Research Seeks to Break the Mold of Ultra-Lightweight Aerogels - Technology Org | By The Digital Insider
Producing ultra-lightweight materials that are also strong could revolutionize multiple industries. With groundbreaking work from an interdisciplinary team of chemists and 3D printing experts, that revolution could be closer.
Aerogels are a unique class of ultra-low-density materials with a weight only about 15 times heavier than air. If an average adult were made of aerogel, they would weigh somewhere between 3 and 14 pounds.
The material has been around for a little less than 100 years, and the first aerogels were a highly porous solid containing more than 99 percent air, nicknamed “frozen smoke.” Although these aerogels made from silica glass have achieved the Guinness World Record for the lowest density solids, they are known to be very brittle and quite expensive to process.
Today, the race is on to find new materials and cost-effective methods to produce incredibly strong aerogels for advanced applications such as thermal insulation for aerospace vehicles, passive solar insulation for next generation housing, water and air filtration, lightweight packaging, controlled drug delivery, and personally tailored biomedical scaffolding.

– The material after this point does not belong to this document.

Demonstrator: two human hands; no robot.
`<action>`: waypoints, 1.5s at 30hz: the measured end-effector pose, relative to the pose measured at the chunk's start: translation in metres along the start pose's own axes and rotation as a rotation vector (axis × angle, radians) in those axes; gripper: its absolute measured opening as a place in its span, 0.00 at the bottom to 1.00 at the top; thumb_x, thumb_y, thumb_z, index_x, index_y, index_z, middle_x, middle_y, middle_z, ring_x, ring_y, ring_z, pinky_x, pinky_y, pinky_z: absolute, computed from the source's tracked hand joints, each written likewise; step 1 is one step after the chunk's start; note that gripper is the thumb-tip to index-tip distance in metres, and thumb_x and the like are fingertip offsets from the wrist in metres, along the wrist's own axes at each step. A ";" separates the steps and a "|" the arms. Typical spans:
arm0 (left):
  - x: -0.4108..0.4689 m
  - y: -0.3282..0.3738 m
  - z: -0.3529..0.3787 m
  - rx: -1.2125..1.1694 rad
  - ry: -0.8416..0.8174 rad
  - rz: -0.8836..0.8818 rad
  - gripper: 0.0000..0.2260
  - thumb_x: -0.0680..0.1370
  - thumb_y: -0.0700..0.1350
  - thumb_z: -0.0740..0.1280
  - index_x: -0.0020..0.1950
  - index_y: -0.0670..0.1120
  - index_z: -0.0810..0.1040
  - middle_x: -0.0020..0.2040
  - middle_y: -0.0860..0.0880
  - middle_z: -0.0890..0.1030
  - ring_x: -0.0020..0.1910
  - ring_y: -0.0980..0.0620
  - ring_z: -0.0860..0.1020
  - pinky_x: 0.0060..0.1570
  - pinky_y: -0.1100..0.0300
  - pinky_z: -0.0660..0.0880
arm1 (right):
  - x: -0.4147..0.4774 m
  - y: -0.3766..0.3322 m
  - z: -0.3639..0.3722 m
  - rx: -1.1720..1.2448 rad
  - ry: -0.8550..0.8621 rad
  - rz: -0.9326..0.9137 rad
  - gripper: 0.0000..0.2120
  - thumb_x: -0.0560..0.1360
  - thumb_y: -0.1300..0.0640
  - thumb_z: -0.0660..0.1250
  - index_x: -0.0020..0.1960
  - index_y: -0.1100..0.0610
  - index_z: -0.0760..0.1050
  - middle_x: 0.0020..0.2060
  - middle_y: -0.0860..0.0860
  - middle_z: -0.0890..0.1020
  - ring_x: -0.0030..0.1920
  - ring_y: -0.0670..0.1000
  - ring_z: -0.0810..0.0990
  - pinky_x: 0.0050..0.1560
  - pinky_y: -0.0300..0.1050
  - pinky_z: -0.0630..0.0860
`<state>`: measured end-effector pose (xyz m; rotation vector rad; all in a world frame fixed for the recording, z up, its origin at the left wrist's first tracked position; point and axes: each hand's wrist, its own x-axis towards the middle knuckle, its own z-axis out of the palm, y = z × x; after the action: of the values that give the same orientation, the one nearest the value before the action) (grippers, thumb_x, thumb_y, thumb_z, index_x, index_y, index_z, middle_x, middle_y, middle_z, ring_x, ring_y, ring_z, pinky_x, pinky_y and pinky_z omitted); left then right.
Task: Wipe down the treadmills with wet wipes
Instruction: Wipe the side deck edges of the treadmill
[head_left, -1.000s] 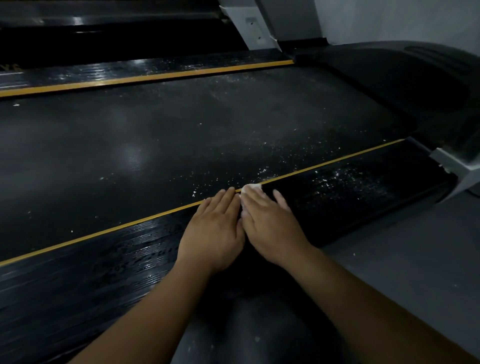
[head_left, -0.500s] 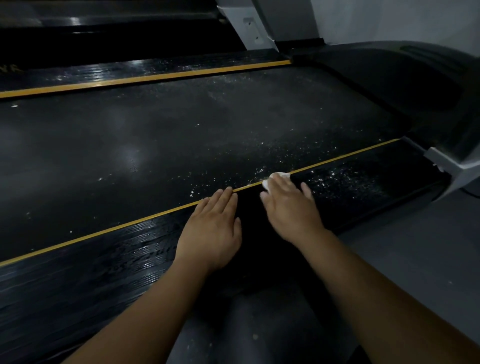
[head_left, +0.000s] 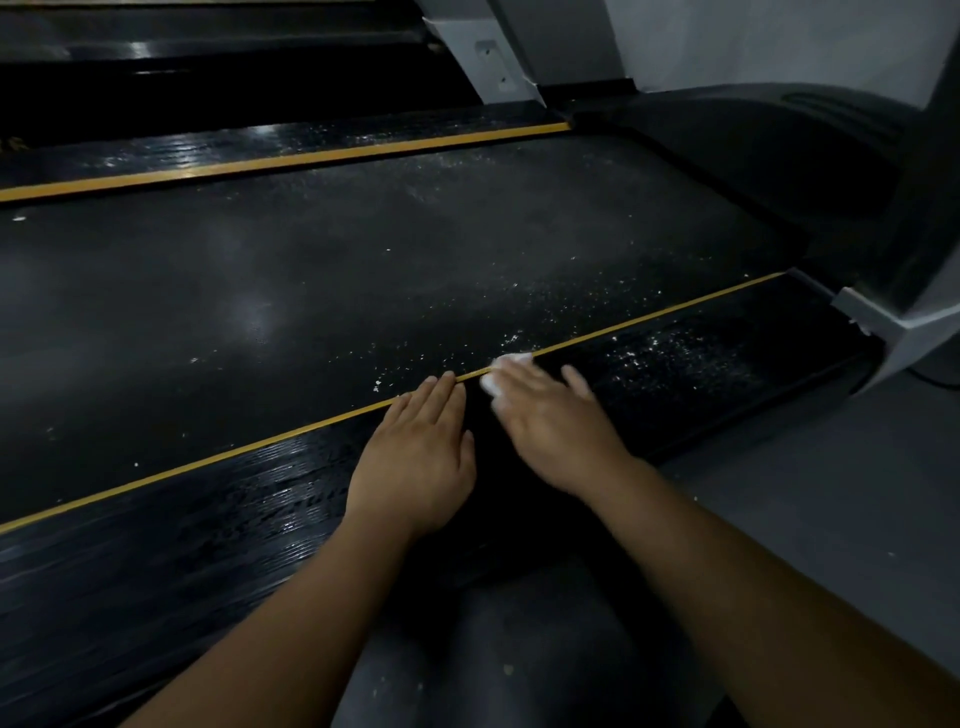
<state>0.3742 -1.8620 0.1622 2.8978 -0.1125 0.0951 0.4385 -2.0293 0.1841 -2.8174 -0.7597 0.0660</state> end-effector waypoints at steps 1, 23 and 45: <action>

That race has some strong Virginia Tech contenders. Robert Moore, a professor in the Department of Chemistry in the College of Science, has joined forces with Christopher Williams, the LS Randolph Professor of Mechanical Engineering in the College of Engineering. They have brought together the resources of both their groups to produce new approaches to engineered aerogels, channeled through the Macromolecules Innovation Institute. Graduate researchers Garrett F. Godshall and Daniel A. Rau have led those teams with innovations in both materials and machinery with the methods published in the journal Advanced Materials.
Strong, lightweight skeletons
The first step to making an aerogel involves producing a gel, a 3D solid network that entraps a liquid, like water in gelatin. The next step involves carefully removing the liquid in the gel, leaving behind an ultralight microporous sponge-like skeleton because the heavy liquid has been replaced by air and is potentially strong because of its interconnected 3D lattice.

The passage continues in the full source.